Röber: Wenn ich sehe, wie die Borussia auftritt, mit welcher Begeisterung, Sicherheit, Dynamik, welcher Spielkultur und welchem Feuer sie spielt, dann kann sie meiner Meinung nach mit Sicherheit wieder Meister werden. Die Bayern spielen noch in der Champions League und wollen unbedingt das Finale im eigenen Stadion erreichen. Wenn sie sich noch einen Ausrutscher leisten, kann es sein, dass der BVB vorne wegmarschiert. Dann lassen sich die Dortmunder den Titel nicht mehr nehmen. Das sage ich, obwohl ich eigentlich ein Bayern-Fan bin und ja auch einmal für den Verein gespielt habe.

bundesliga.de: Warum läuft es derzeit bei Bayern München nicht 100-prozentig rund?

Röber: Die Bayern müssen die Fehler in der Defensive abstellen. Im Moment machen sie wieder die gleichen Fehler wie unter Louis van Gaal. Ich würde den Bayern empfehlen, einen gestandenen Abwehrspieler zu holen.

bundesliga.de: Noch ein Wort zu Borussia Mönchengladbach, den Dritten im Bunde der Titelkandidaten. Sind Sie überrascht von den konstant guten Leistungen der "Fohlen"?

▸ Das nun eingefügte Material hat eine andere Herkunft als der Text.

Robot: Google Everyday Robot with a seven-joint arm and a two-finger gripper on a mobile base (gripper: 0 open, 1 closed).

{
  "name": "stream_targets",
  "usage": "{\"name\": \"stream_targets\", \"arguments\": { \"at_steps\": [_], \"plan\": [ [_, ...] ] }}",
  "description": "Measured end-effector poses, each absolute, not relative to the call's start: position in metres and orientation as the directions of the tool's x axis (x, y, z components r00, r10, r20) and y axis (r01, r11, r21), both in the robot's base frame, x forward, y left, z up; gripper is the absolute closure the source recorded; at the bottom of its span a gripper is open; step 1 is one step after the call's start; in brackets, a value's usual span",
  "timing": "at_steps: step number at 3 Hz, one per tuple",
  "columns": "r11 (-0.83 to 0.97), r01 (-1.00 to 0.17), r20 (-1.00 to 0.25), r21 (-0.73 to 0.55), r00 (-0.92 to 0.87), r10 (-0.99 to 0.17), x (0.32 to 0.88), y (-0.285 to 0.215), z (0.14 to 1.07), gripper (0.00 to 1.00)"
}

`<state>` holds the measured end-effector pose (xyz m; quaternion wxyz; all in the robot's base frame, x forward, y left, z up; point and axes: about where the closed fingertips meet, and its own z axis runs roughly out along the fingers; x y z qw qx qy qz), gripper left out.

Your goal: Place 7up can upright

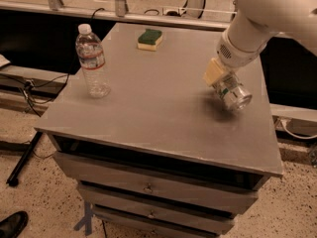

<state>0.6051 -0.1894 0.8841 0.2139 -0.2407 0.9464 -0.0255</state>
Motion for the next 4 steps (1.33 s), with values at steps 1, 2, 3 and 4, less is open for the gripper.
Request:
{"name": "stream_targets", "arguments": {
  "at_steps": [1, 2, 3, 4],
  "plan": [
    [0.849, -0.517, -0.516, -0.108, -0.701, -0.492, 0.606, -0.171, 0.907, 1.0],
    [0.8, -0.597, -0.674, -0.058, -0.568, -0.472, 0.604, -0.153, 0.93, 1.0],
    [0.757, -0.653, -0.802, 0.007, -0.456, -0.386, 0.605, -0.141, 0.937, 1.0],
    [0.709, -0.697, -0.907, 0.113, -0.364, -0.213, 0.609, -0.15, 0.941, 1.0]
  ]
}}
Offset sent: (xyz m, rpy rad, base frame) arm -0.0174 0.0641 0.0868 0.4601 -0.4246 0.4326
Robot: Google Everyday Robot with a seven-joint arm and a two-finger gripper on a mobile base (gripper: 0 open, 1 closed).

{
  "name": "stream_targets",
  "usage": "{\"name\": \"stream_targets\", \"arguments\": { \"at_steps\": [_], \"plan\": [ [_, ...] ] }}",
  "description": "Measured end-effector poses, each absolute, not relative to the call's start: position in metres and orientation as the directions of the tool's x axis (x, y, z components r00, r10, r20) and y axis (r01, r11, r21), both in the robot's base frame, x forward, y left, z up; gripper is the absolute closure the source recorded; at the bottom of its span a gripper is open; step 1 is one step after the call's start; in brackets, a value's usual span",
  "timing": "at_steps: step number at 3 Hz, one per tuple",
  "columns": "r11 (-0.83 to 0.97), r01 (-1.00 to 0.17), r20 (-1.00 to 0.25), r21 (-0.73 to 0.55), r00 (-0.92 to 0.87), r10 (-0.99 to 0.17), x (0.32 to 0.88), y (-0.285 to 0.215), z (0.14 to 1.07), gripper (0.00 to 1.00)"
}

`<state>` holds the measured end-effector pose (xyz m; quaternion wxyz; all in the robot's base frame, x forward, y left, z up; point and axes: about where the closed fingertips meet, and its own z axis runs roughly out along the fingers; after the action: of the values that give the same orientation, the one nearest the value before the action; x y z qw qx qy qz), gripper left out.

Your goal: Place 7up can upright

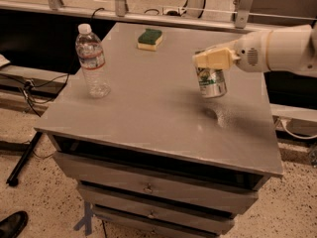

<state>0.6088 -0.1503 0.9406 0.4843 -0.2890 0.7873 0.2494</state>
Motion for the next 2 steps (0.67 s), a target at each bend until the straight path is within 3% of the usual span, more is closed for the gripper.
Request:
{"name": "stream_targets", "arguments": {
  "at_steps": [1, 2],
  "plan": [
    [0.63, -0.761, -0.961, 0.155, -0.263, -0.081, 0.605, -0.162, 0.942, 1.0],
    [0.523, -0.849, -0.993, 0.077, -0.114, -0.04, 0.592, -0.156, 0.944, 1.0]
  ]
}}
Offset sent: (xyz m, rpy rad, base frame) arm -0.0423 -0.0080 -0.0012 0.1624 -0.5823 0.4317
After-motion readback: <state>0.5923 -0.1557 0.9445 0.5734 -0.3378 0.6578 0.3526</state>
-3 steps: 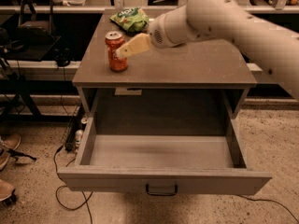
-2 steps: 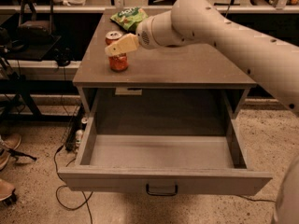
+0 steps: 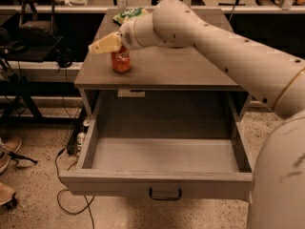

Röber: Ja. Ich bin tatsächlich etwas überrascht, wie Borussia Mönchengladbach nach der tollen Vorrunde einfach so weiterspielt und selbst Spiele wie das Pokalspiel in Berlin gewinnt, in denen sie schlecht gespielt haben. Sie machen die Räume sehr eng, verteidigen geschickt und machen es jeder Mannschaft schwer. Sie werden oben bleiben, sind für mich aber kein Meisterschaftskandidat.